## Problem to work on
Transcribe the data in full, keeping each line exactly as it appears.

## Dataset content
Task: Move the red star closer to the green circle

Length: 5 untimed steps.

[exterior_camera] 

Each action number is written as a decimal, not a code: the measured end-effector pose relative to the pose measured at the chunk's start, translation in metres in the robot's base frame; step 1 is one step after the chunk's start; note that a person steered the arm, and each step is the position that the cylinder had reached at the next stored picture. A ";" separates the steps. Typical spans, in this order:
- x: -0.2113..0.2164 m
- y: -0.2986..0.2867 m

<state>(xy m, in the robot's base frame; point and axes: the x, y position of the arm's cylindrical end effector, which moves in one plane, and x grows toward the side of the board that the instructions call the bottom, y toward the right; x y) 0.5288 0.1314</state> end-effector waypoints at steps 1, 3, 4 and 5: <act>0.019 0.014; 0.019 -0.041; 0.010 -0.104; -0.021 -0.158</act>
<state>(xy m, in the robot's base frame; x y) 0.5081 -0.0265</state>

## Task output
Task: Move the red star closer to the green circle

Length: 5 untimed steps.

[exterior_camera] 

Each action number is written as a decimal, not a code: the measured end-effector pose relative to the pose measured at the chunk's start, translation in metres in the robot's base frame; step 1 is one step after the chunk's start; note that a person steered the arm, and each step is the position that the cylinder had reached at the next stored picture. A ";" separates the steps. Typical spans, in this order:
- x: -0.2113..0.2164 m
- y: -0.2986..0.2867 m

<state>(xy m, in the robot's base frame; point and axes: the x, y position of the arm's cylindrical end effector, which moves in one plane, and x grows toward the side of the board that the instructions call the bottom, y toward the right; x y) 0.5288 0.1314</state> end-effector waypoints at steps 1, 3, 4 and 5: <act>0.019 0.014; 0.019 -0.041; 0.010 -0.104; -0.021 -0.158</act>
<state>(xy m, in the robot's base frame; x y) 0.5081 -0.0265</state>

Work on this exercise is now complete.